Posted by Dermot Crowley on 1st May 2017

Because so much of our work is driven by emails and other ‘instant’ communication tools, we now operate in a business environment where urgency and reactivity have become the default. This can keep many of my clients from getting to their most impactful work, so a lot of my time is spent helping people work more proactively – helping them to resist the urge to react every time a new piece of potential work shows up.  That’s why I recommend people turn off their email alerts and get into the habit of checking their emails proactively instead.

But turning off your alerts is not enough.  I believe it’s all about having a RESPONSIVE mindset, as opposed to a REACTIVE mindset.  I believe that a responsive mindset is much more productive.  So what’s the difference?  I reckon having a responsive mindset signifies a more balanced, timely and thoughtful approach to incoming work.  It’s about being importance-driven vs urgency-driven.  It’s measured vs knee-jerk.

Not everything should be classified as urgent.  Emergencies are urgent.  Catastrophes are urgent.  But what we determine is urgent should be the exception in today’s workplace, not the norm.  Way too often I see clients putting off their important work because of whatever drama has just shown up in their inbox.

The urge to react is in our DNA, from the days when we were cave men and woman.
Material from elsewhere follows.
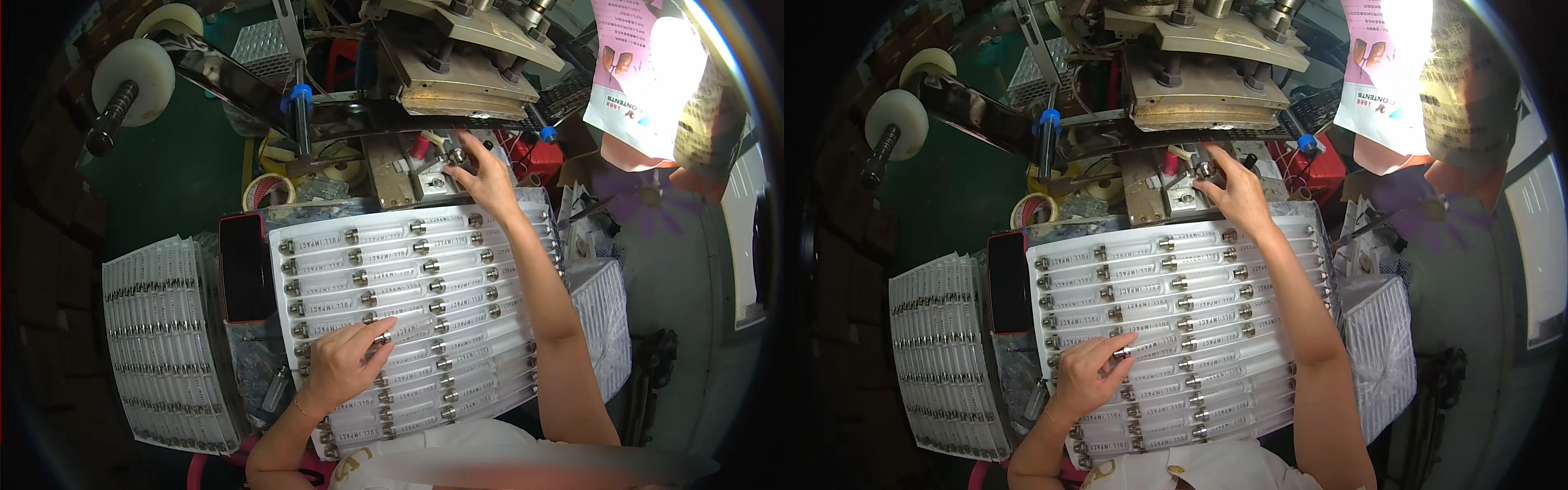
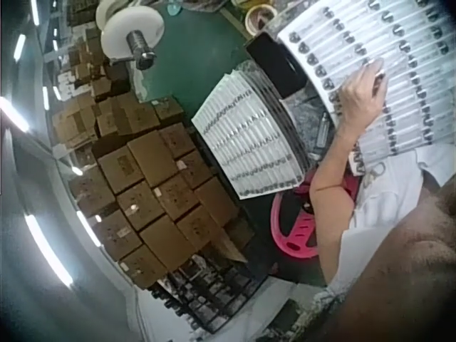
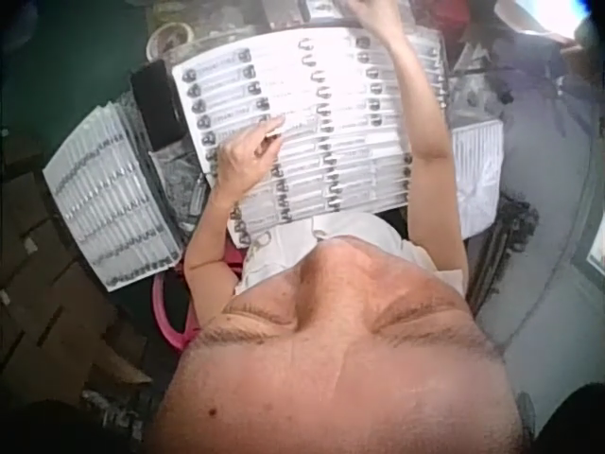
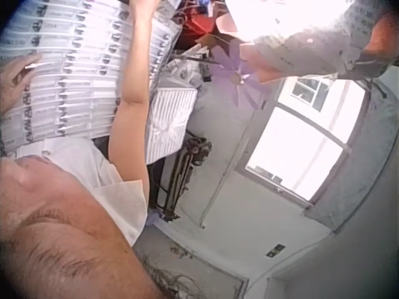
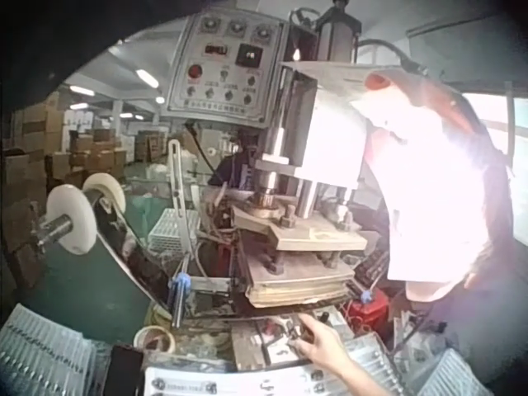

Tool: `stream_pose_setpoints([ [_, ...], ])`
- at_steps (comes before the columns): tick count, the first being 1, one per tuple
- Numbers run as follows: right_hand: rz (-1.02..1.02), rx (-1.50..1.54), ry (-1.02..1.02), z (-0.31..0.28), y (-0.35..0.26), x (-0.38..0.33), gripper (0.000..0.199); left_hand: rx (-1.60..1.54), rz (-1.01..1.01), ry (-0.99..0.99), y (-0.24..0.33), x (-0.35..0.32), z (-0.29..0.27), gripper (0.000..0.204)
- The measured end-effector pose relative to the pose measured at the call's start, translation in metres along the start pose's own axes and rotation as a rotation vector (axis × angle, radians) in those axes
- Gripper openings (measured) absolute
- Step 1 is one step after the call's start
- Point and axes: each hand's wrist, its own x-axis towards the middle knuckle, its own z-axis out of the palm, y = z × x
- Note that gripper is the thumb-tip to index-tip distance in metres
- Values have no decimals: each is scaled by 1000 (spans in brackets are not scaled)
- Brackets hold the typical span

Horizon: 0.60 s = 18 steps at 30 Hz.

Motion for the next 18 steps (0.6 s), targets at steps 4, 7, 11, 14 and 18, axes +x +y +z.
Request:
stream_pose_setpoints([
  [4,-71,-5,33,1,6,1,59,-4,7,6,1,1,0,34],
  [7,-22,-17,-1,1,5,3,62,-13,4,11,0,1,0,34],
  [11,18,-54,-43,-3,2,4,65,2,-5,-13,2,3,-2,32],
  [14,6,-47,-41,-1,7,2,67,22,-13,-34,4,4,-3,29],
  [18,-85,-102,-24,-20,-1,-11,65,41,-49,-47,7,-1,-7,31],
])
Fight or flight is what we were designed to do.  But now that we have taken off the loin clothes and put on the business suits, we need a more measured approach to work.  Our worlds are much more complex, and contain way too many inputs to allow reactivity to rule.  If reactivity rules we end up stressed, unfocused and ultimately unproductive.
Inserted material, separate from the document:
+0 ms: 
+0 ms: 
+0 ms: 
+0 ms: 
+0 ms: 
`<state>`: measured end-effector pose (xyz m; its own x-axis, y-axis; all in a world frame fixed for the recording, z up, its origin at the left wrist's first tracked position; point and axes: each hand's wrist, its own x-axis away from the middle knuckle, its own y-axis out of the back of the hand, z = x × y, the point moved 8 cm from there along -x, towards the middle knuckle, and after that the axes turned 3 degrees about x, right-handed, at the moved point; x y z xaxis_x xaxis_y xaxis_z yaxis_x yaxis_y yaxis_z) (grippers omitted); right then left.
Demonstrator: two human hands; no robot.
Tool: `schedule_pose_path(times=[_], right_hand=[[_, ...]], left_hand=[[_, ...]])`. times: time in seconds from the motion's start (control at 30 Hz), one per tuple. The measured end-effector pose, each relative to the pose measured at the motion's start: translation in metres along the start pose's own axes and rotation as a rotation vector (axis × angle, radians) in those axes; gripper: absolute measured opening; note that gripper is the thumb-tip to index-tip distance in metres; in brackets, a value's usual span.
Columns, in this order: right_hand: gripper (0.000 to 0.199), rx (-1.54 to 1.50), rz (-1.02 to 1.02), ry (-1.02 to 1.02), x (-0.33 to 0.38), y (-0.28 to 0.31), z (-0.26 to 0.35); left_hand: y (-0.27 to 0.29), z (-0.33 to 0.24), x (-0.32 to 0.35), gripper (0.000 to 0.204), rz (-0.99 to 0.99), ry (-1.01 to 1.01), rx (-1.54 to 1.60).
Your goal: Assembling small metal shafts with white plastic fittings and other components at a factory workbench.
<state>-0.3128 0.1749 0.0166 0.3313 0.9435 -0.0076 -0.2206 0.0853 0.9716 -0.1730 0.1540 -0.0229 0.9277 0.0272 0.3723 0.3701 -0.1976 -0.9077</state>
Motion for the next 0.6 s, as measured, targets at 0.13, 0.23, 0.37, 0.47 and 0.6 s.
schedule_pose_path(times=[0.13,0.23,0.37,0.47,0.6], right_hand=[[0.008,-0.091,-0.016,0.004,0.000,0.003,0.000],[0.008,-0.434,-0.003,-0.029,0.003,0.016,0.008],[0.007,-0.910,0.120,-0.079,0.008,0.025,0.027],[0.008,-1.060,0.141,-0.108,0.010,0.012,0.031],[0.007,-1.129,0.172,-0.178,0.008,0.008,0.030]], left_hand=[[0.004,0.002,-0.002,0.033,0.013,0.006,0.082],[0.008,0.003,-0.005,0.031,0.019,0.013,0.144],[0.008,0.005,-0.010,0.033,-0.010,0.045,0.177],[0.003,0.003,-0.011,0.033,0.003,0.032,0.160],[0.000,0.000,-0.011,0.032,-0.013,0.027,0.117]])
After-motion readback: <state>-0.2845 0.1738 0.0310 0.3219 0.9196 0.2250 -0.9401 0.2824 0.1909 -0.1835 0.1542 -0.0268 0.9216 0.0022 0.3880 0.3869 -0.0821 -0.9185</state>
Adopting a responsive mindset puts your priorities centre-stage, rather than getting caught up in less meaningful work.  Here are a few strategies you can implement to avoid unnecessary urgency:

  • Resist the temptation to jump every time something ‘urgent’ shows up.  Don’t accept urgency as the norm. Always question it. Is it actually urgent for you?
  • Measure the new input against what you are currently doing, or had planned to do. Remember, every time you say YES to something, you are saying NO to something else.
  • Consider this: Do you want every single working moment of your life to be driven by whatever email has just turned up in your inbox?  For most people, this is NOT the pathway to productivity.
  • Think of your Inbox as an organising system for everyone else’s priorities. Counterbalance this by using your daily plan as the organising system for your priorities. Balance your time across both.
  • Fight for your priorities and learn to negotiate with others.  Being assertive doesn’t mean you’re not a team player.  It simply shows that you are clear about your priorities and are willing to stand up for them.